Adam menggeleng-gelengkan kepalanya, lalu menaiki tangga menuju lantai tiga. Sambil berbatin, bagaimana bisa Adam mengucapkan kata tersebut di hatinya dengan refleks. Ah, apakah ini yang dinamakan rindu masa lalu.

"Dam, tinggal aku dulu aja gak apa-apa. Masih mau ngobrol sama Wahid nih, aku." Adam mengangguk, meninggalkan Ibrahim berbicara dengan Wahid, anak kelas dua belas yang dulunya adalah rekan Ibrahim di ekskul bulu tangkis.

Adam berjalan di koridor, ekor matanya tas sengaja melirik ruang kelasnya dulu yang kini kosong. Mungkin, tidak digunakan. Ruangan kelas ini tetap bersih, bangku beserta meja tertata rapi. Adam duduk di bangku paling belakang, melihat isi ruangan kelas dengan senyuman tipis.

"Selamat pagi ... ini aku Hana, jangan marah ya Kak Adam, Hana hanya mau nyapa Kakak."
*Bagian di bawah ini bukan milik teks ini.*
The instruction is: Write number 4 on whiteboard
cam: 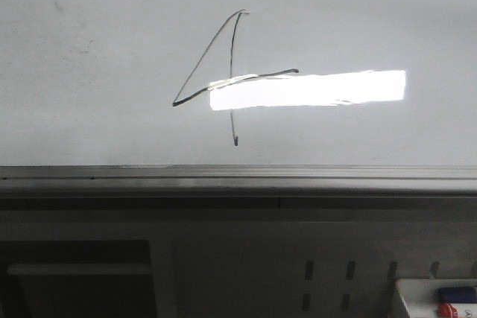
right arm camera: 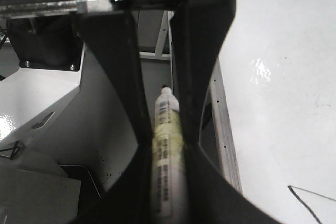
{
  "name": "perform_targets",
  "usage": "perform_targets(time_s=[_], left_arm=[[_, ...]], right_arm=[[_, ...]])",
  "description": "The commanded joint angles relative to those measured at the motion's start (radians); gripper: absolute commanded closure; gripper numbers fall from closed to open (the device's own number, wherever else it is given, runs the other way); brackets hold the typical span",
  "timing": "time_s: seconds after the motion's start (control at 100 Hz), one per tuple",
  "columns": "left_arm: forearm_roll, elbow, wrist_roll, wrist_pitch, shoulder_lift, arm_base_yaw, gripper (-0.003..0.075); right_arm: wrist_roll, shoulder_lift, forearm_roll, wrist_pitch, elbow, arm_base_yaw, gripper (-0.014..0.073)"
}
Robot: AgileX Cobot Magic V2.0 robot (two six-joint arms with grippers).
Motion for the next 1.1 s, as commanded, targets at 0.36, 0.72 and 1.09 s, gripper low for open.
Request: perform_targets(time_s=[0.36,0.72,1.09], left_arm=[[-0.019,-0.035,-0.003,0.032,-0.007,-0.007,0.0741],[0.003,-0.035,-0.003,0.040,-0.007,-0.007,0.0741],[0.168,0.078,-0.490,-0.369,-0.017,0.056,0.0741]], right_arm=[[-0.011,-0.012,0.029,-0.070,-0.031,0.001,0.0633],[-0.009,-0.026,0.035,-0.206,-0.040,-0.013,-0.0013],[0.165,-0.199,0.035,-0.257,-0.051,-0.168,0.0213]])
Adam menoleh ketika mendengar suara Hana. Adam terperanjat, lalu menghembuskan napas pelan. Ternyata, hal itu hanya ilusi Adam saja. Adam sekali-kali mengingat-ingat kapan Hana mengucapkan kata-kata tersebut.

"Empat tahun yang lalu," gumam Adam. Menyadari kapan Hana mengucapkan kata-kata tersebut.

"Adam masih ingat betul, kata-kata itu diucapin sama Hana pas pagi-pagi dan Adam lagi sendirian di kelas sambil nutup mata Adam dengan kedua tangan Hana. Adam nepis tangan Hana kasar ke meja."

Adam menjambak rambutnya prustasi. Memori empat tahun yang lalu berputar di otak Adam seperti kaset rusak. Sungguh, kepala Adam serasa ingin meledak dengan segala perkataan Hana. Ah, ada apa ini.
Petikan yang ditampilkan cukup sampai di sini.